◆ Prompt ◆
Without changing a single word, write out every entry.

◆ Data to use ◆

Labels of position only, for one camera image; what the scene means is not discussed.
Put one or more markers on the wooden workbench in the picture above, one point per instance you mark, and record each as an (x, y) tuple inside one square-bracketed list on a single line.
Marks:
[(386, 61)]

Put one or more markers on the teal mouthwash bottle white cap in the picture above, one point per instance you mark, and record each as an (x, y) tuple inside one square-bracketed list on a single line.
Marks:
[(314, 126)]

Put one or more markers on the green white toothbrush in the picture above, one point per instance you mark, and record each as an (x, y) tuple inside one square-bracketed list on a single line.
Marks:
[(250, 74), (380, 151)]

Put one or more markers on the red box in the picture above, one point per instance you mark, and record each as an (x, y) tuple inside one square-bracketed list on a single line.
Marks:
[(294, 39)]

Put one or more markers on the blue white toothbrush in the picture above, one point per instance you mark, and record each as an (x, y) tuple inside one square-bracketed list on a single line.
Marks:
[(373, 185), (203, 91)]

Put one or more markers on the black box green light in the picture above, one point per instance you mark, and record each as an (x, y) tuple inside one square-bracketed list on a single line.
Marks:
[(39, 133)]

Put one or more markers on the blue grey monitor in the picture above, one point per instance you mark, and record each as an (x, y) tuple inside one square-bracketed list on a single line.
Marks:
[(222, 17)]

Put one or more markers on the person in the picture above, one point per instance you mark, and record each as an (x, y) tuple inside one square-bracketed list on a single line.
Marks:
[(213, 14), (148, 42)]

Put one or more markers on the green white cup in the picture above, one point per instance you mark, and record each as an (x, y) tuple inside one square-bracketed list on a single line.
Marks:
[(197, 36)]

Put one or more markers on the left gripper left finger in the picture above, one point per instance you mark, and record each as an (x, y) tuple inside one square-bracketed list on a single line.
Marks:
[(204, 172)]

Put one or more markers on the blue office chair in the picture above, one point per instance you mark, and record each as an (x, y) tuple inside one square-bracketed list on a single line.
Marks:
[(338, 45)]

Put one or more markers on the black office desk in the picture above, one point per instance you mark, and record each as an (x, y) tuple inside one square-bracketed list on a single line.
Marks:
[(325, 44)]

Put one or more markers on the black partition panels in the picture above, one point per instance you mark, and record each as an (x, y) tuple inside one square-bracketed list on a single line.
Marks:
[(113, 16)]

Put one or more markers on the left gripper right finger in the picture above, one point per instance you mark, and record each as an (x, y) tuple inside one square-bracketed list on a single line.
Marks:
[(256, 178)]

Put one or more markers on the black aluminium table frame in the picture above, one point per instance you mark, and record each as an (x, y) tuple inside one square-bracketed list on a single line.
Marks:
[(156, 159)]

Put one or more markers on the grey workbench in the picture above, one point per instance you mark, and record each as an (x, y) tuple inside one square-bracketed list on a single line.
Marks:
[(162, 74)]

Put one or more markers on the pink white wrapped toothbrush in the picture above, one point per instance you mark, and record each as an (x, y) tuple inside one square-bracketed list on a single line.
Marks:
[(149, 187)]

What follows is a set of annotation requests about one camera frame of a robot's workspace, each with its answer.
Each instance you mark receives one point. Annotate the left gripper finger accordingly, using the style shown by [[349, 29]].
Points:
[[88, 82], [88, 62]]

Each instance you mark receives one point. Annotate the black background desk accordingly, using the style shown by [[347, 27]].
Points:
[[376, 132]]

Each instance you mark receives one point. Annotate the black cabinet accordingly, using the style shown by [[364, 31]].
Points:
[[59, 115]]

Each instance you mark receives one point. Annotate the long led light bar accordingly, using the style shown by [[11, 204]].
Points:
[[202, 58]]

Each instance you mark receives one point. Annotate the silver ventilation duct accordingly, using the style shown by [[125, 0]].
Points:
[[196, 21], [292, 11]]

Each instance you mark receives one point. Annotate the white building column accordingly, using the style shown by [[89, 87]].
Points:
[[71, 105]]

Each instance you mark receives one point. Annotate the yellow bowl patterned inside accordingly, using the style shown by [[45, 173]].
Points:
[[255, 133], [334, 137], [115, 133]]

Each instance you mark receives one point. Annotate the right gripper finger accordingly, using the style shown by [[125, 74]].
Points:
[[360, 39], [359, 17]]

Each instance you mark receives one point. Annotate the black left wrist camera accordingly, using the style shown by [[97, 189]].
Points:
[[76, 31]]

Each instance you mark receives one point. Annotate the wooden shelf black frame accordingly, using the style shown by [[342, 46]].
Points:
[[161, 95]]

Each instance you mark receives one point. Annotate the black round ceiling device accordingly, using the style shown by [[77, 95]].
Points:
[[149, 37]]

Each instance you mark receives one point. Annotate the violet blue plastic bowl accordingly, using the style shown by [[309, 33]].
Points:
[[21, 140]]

◆ Solution for this exercise ◆
Labels of position only, for one camera image; what the scene means is not discussed.
Put one or more markers on the wooden workbench in the picture above, one point per instance you mark, and record each as an (x, y) tuple inside one square-bracketed list on a single line.
Marks:
[(386, 61)]

Put one or more markers on the teal mouthwash bottle white cap in the picture above, one point per instance you mark, and record each as an (x, y) tuple inside one square-bracketed list on a single line.
Marks:
[(314, 126)]

Put one or more markers on the green white toothbrush in the picture above, one point per instance you mark, and record each as an (x, y) tuple inside one square-bracketed list on a single line.
Marks:
[(250, 74), (380, 151)]

Put one or more markers on the red box in the picture above, one point per instance you mark, and record each as an (x, y) tuple inside one square-bracketed list on a single line.
Marks:
[(294, 39)]

Put one or more markers on the blue white toothbrush in the picture above, one point per instance you mark, and record each as an (x, y) tuple inside one square-bracketed list on a single line.
Marks:
[(373, 185), (203, 91)]

Put one or more markers on the black box green light in the picture above, one point per instance you mark, and record each as an (x, y) tuple inside one square-bracketed list on a single line.
Marks:
[(39, 133)]

Put one or more markers on the blue grey monitor in the picture above, one point per instance you mark, and record each as an (x, y) tuple inside one square-bracketed list on a single line.
Marks:
[(222, 17)]

Put one or more markers on the person in the picture above, one point per instance you mark, and record each as an (x, y) tuple inside one square-bracketed list on a single line.
Marks:
[(213, 14), (148, 42)]

Put one or more markers on the green white cup in the picture above, one point per instance you mark, and record each as an (x, y) tuple inside one square-bracketed list on a single line.
Marks:
[(197, 36)]

Put one or more markers on the left gripper left finger in the picture above, one point per instance you mark, and record each as an (x, y) tuple inside one square-bracketed list on a single line.
Marks:
[(204, 172)]

Put one or more markers on the blue office chair in the picture above, one point per instance you mark, and record each as an (x, y) tuple inside one square-bracketed list on a single line.
Marks:
[(338, 45)]

Put one or more markers on the black office desk in the picture above, one point per instance you mark, and record each as an (x, y) tuple inside one square-bracketed list on a single line.
Marks:
[(325, 44)]

Put one or more markers on the black partition panels in the picture above, one point per instance you mark, and record each as an (x, y) tuple inside one square-bracketed list on a single line.
Marks:
[(113, 16)]

Put one or more markers on the left gripper right finger in the picture above, one point per instance you mark, and record each as an (x, y) tuple inside one square-bracketed list on a single line.
Marks:
[(256, 178)]

Put one or more markers on the black aluminium table frame in the picture above, one point per instance you mark, and record each as an (x, y) tuple inside one square-bracketed list on a single line.
Marks:
[(156, 159)]

Put one or more markers on the grey workbench in the picture above, one point per instance you mark, and record each as an (x, y) tuple inside one square-bracketed list on a single line.
Marks:
[(162, 74)]

Put one or more markers on the pink white wrapped toothbrush in the picture above, one point per instance you mark, and record each as an (x, y) tuple inside one square-bracketed list on a single line.
Marks:
[(149, 187)]

What follows is a set of annotation requests about one camera frame of a robot's workspace, each with its answer.
Each instance you mark receives one point. Annotate the left gripper finger accordingly, using the style shown by [[349, 29]].
Points:
[[88, 82], [88, 62]]

Each instance you mark receives one point. Annotate the black background desk accordingly, using the style shown by [[347, 27]].
Points:
[[376, 132]]

Each instance you mark receives one point. Annotate the black cabinet accordingly, using the style shown by [[364, 31]].
Points:
[[59, 115]]

Each instance you mark receives one point. Annotate the long led light bar accordingly, using the style shown by [[11, 204]].
Points:
[[202, 58]]

Each instance you mark receives one point. Annotate the silver ventilation duct accordingly, using the style shown by [[125, 0]].
Points:
[[196, 21], [292, 11]]

Each instance you mark receives one point. Annotate the white building column accordingly, using the style shown by [[89, 87]].
Points:
[[71, 105]]

Each instance you mark receives one point. Annotate the yellow bowl patterned inside accordingly, using the style shown by [[45, 173]].
Points:
[[255, 133], [334, 137], [115, 133]]

Each instance you mark receives one point. Annotate the right gripper finger accordingly, using the style shown by [[125, 74]].
Points:
[[360, 39], [359, 17]]

Each instance you mark receives one point. Annotate the black left wrist camera accordingly, using the style shown by [[97, 189]].
Points:
[[76, 31]]

Each instance you mark receives one point. Annotate the wooden shelf black frame accordingly, using the style shown by [[342, 46]].
Points:
[[161, 95]]

Each instance you mark receives one point. Annotate the black round ceiling device accordingly, using the style shown by [[77, 95]].
Points:
[[149, 37]]

Each instance you mark receives one point. Annotate the violet blue plastic bowl accordingly, using the style shown by [[309, 33]].
Points:
[[21, 140]]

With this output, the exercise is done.